Y el cine documental en particular, que antes sólo se hacía con coraje, recursos prestados o fondos del exterior, lanzándose al abismo de filmar muchas veces sin dinero y sin pantallas de exhibición; aquél que siempre miró (y mira) la realidad, la atraviesa, la interpela, ese cine que deja preguntas abiertas, genera debates y reflexión, salió de las sombras y ocupó también un lugar histórico, sumando espectadores que comenzaron a verse reflejados en aquellas películas que desnudaban realidades e historias nunca contadas.
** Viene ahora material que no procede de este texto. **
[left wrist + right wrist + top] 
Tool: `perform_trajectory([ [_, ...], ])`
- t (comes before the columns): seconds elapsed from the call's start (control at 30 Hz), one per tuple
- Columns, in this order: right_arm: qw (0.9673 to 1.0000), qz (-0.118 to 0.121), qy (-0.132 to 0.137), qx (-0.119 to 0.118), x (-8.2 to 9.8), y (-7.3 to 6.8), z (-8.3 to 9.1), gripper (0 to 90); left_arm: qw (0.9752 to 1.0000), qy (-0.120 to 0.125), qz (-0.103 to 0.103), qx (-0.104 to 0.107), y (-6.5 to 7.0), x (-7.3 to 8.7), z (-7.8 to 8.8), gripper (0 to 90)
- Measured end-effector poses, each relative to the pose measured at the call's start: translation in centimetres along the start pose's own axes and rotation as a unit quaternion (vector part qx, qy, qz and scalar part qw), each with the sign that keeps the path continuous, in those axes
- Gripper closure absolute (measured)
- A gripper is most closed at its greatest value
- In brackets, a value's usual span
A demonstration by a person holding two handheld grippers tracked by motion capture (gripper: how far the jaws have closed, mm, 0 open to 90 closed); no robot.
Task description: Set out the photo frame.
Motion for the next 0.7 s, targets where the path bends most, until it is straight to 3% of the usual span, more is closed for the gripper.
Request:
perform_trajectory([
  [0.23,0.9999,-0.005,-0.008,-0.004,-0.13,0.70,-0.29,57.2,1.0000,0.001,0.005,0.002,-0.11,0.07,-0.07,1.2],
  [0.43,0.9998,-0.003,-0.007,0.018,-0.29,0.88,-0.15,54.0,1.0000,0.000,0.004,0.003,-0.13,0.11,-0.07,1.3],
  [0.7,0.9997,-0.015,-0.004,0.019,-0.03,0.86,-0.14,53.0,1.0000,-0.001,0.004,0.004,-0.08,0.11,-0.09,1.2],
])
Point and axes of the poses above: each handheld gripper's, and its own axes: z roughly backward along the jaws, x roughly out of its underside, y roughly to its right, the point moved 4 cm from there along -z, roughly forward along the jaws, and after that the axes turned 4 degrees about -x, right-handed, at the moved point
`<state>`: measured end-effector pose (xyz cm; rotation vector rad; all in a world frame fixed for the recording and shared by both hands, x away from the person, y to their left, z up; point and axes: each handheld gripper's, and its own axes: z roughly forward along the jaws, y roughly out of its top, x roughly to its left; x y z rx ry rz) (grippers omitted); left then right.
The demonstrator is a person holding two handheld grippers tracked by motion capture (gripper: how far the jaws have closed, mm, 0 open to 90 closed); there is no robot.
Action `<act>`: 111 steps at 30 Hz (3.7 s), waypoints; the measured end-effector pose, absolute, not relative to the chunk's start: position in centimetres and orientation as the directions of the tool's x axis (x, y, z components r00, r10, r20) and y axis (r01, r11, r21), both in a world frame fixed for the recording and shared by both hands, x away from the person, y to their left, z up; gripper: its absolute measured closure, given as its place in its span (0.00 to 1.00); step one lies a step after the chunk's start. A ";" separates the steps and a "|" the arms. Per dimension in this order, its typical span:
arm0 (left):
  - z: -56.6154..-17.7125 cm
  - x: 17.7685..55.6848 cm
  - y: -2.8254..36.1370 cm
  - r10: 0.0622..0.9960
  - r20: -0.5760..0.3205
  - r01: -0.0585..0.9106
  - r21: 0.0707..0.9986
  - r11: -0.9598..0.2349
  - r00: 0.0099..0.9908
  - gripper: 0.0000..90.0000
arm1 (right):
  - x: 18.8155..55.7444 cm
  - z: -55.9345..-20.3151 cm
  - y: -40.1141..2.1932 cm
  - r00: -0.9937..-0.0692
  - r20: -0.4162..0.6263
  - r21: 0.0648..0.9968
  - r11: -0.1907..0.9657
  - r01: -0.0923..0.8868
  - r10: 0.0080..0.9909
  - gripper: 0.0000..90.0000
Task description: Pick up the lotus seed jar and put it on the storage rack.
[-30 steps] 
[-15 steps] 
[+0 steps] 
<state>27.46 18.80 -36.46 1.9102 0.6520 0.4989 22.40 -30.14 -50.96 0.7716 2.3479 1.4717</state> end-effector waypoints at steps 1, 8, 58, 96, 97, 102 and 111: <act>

Y este cine documental, que no es rentable para el concepto empresarial, es el que viene aún más a demarcar el territorio de lo propio. Son nuestras historias, las que no están formateadas y viven a nuestro costado, haciendo latir la mirada sobre los conflictos del mundo real que nos rodean, las que nos reflejan el paisaje mismo de lo que somos.
“La relación con el lenguaje es la relación estelar de nuestras vidas y el perder ese matiz, esa ambición, se convierte en una catástrofe personal y social.” Luisa Etxenike
Todo buen documental deja una marca en quiénes lo hicieron, quienes fueron filmados y en quiénes lo vieron. Debe producir una movilización interna o externa, una transformación.
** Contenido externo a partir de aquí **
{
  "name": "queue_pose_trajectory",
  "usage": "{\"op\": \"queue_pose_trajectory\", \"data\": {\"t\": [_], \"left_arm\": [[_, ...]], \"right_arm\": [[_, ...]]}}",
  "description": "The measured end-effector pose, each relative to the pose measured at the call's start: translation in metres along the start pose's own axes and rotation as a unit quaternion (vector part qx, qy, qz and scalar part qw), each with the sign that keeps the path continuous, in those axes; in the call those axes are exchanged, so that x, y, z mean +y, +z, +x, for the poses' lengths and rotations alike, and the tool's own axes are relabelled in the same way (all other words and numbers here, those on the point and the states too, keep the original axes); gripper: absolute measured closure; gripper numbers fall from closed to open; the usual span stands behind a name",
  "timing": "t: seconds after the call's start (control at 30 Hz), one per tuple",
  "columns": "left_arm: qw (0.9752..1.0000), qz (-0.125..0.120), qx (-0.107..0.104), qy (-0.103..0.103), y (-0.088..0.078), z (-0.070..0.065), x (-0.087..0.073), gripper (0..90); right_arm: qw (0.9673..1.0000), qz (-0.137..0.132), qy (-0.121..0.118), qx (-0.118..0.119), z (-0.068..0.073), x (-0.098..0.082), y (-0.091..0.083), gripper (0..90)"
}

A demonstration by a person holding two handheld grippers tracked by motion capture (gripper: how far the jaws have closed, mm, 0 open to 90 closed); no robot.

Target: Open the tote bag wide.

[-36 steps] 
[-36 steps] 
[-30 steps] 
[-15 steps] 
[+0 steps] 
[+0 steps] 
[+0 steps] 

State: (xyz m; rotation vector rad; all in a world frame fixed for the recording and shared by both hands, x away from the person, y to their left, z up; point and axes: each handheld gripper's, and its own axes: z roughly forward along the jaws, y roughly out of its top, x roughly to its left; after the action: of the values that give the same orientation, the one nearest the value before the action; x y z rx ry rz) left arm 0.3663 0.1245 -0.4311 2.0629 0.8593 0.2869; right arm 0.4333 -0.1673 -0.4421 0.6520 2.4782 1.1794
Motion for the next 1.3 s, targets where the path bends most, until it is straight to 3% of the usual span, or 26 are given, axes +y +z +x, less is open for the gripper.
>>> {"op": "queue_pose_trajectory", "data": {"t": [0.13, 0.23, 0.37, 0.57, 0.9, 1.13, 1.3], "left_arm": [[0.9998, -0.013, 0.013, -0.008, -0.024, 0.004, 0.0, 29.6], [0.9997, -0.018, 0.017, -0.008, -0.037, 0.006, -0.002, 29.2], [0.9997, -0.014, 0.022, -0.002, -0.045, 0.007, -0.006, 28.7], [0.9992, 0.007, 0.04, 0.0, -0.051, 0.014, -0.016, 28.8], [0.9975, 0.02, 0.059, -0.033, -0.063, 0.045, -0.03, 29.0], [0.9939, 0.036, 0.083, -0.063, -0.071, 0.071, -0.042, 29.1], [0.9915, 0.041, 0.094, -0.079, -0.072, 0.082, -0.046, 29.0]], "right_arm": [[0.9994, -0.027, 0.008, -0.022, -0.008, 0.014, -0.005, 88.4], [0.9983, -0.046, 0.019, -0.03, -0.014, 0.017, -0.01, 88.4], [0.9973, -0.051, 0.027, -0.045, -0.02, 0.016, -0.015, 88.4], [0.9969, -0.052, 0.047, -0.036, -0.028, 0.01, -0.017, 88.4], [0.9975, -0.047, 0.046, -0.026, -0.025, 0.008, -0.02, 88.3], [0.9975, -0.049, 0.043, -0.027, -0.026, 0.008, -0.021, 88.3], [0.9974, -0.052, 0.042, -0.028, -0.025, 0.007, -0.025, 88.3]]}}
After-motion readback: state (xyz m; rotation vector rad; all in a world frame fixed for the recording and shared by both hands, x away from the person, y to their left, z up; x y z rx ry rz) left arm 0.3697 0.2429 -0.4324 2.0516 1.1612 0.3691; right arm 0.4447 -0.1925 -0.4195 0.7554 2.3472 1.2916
Por eso para finalizar este texto comparto una historia que vale la pena ser leída, que responde a esta transformación que toda creación debe generar. Además guarda el valor de ser parte de esas historias que el espectador jamás llega a conocer. Y es a mi modo de ver, donde se completa la obra.
La breve historia que voy a narrar pertenece a “Dulce espera”, película documental de Laura Linares que retrata los días de Valeria, una joven que habita los márgenes de la turística ciudad de Bariloche, mientras espera que el padre de su hijo salga de la cárcel. Valeria conoció a Lucas por carta, y quedó embarazada después de la primera vista íntima que compartieron en la alcaldía. Al igual que su primer película “Zapatilla nuevas”, Laura Linares volvió a su ciudad natal para poner en foco la vida de las personas que no pueden disfrutar de la fiesta de la nieve.
Antes de su estreno, Laura proyectó Dulce espera sólo para Lucas y Valeria. Valeria lloró toda la película como si se tratara de una película romántica perteneciente a una historia ajena, mientras que Lucas le agradeció por haberle aportado los fragmentos de la vida que se había perdido por estar preso. Sin importar que la película, a través del montaje, no era más que una construcción temporal ficticia, para Lucas funcionó como realidad.
*Dulce espera se volvió a proyectar el viernes 30 de Septiembre 18 hs, en el marco del Ciclo por el Quinceavo Aniversario del museo MALBA Cine, que hace un repaso de los films más destacados que estrenó y difundió a lo largo de estos últimos tres lustros.